A structured set of objections, weighed in public.

Desk editor's note, referee report, simulated authors' rebuttal, and a circularity audit. Tearing a paper down is the easy half of reading it; the pith above is the substance, this is the friction.

Referee Report

2 major / 0 minor

Summary. The paper proposes a Bayesian extension to stability selection for high-dimensional structure estimation. It introduces a two-step expert elicitation process to construct priors on selection probabilities, derives posterior distributions, provides Bayesian credible intervals for uncertainty quantification, and claims that incorporating prior knowledge reduces the variance of selection probabilities relative to frequentist stability selection while preserving the original framework's versatility.

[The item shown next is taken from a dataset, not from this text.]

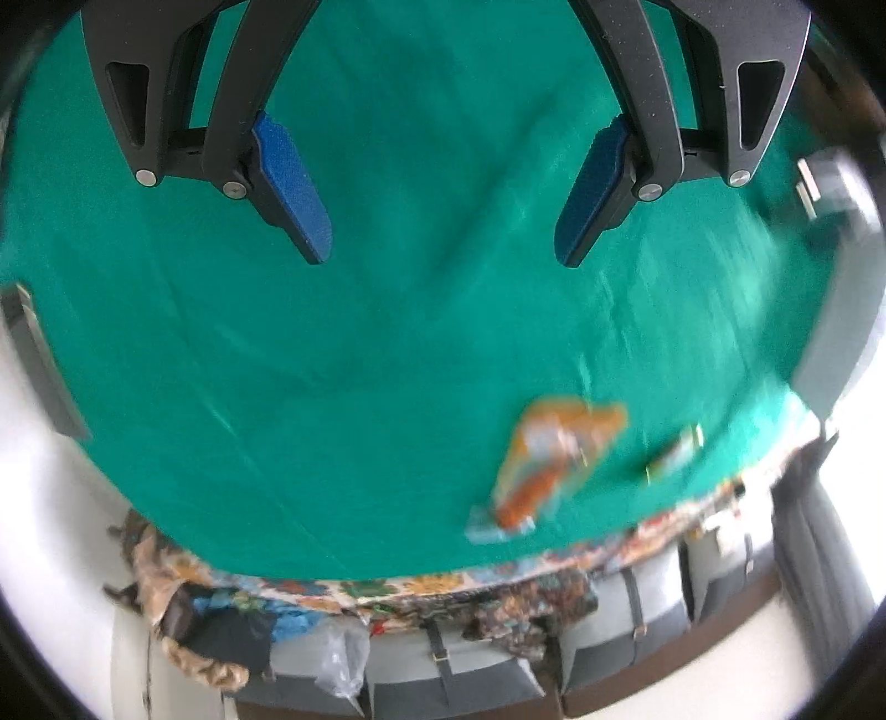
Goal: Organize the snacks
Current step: 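Grasp the orange sausage pack with the right tool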
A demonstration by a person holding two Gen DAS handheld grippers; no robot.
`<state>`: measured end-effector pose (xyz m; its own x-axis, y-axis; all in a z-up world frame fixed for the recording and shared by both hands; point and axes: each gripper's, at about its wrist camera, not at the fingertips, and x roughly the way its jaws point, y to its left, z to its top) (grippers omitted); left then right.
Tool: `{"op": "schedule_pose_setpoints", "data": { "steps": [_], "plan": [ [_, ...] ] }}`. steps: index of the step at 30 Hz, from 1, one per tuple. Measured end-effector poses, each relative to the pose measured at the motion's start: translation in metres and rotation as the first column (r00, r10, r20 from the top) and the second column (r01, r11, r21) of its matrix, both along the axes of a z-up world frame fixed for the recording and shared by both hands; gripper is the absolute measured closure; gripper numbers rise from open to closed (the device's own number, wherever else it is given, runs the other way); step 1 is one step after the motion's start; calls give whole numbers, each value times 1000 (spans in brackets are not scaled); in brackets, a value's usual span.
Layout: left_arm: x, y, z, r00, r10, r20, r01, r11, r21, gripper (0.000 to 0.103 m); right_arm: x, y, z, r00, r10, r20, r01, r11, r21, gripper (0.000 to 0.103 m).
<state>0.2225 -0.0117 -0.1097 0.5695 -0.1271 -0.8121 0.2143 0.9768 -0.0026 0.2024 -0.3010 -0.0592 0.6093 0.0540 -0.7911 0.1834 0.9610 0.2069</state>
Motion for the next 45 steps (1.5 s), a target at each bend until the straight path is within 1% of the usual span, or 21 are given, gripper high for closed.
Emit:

Significance. If the two-step elicitation mechanism can be shown to produce well-calibrated posteriors with controlled prior weight and demonstrable variance reduction without introducing elicitation bias, the approach could meaningfully extend stability selection by allowing domain knowledge to stabilize decisions. The preservation of the original method's applicability across structure estimation tasks is a potential strength, but the abstract provides no derivations, algorithms, or empirical results to substantiate the variance-reduction or calibration claims.

major comments (2)
  1. Abstract: the central claim that 'the integration of prior knowledge reduces the variance of selection probabilities' is asserted without any derivation, algorithm description, or bound showing how the two-step process achieves variance reduction or ensures the posterior is not dominated by arbitrary prior choices or elicitation error.
  2. Abstract: no formal mechanism (e.g., effective prior sample size or sensitivity analysis) is defined for how experts 'control the weight of their input,' leaving the robustness of the posterior to prior-data conflict or misspecification unaddressed; this directly undermines the inference and decision-making improvement claims.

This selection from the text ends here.